* MATERIAL TO PROCESS *
>>
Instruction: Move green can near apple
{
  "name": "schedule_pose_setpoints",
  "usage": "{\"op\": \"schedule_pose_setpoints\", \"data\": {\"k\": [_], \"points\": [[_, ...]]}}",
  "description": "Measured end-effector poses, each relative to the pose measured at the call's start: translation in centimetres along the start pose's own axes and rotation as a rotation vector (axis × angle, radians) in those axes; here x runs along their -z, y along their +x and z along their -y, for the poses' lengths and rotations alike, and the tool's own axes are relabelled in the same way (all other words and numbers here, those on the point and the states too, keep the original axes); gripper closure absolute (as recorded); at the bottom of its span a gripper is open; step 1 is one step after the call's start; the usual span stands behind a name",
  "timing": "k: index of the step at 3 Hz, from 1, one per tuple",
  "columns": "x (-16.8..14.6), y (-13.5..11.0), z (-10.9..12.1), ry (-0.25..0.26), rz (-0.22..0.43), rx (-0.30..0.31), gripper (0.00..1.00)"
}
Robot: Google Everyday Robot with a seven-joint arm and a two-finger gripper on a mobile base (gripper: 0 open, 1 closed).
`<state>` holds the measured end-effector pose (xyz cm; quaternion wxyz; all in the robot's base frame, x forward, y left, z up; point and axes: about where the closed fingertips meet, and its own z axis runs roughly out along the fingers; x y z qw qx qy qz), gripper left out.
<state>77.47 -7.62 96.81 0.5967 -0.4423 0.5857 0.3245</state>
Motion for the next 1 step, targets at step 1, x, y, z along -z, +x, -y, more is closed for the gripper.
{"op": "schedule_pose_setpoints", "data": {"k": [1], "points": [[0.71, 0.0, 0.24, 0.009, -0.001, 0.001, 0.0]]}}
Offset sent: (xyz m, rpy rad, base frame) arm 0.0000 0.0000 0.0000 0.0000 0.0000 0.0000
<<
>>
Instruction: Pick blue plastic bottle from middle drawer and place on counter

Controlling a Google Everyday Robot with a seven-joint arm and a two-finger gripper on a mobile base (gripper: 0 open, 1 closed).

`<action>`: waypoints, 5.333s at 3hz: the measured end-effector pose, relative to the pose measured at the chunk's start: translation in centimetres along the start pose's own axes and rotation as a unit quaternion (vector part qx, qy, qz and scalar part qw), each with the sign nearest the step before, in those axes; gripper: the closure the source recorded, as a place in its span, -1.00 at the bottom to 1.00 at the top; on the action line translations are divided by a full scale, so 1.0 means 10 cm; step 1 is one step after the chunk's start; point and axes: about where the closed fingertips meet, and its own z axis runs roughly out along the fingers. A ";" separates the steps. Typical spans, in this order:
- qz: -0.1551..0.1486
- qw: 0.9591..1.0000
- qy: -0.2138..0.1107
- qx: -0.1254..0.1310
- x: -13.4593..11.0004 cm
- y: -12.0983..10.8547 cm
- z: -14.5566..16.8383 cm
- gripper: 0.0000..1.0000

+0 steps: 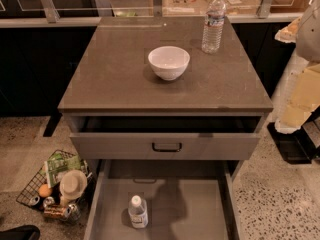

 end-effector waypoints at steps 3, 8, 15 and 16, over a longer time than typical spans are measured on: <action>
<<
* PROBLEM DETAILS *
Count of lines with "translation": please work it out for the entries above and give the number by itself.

* TASK SOLUTION *
2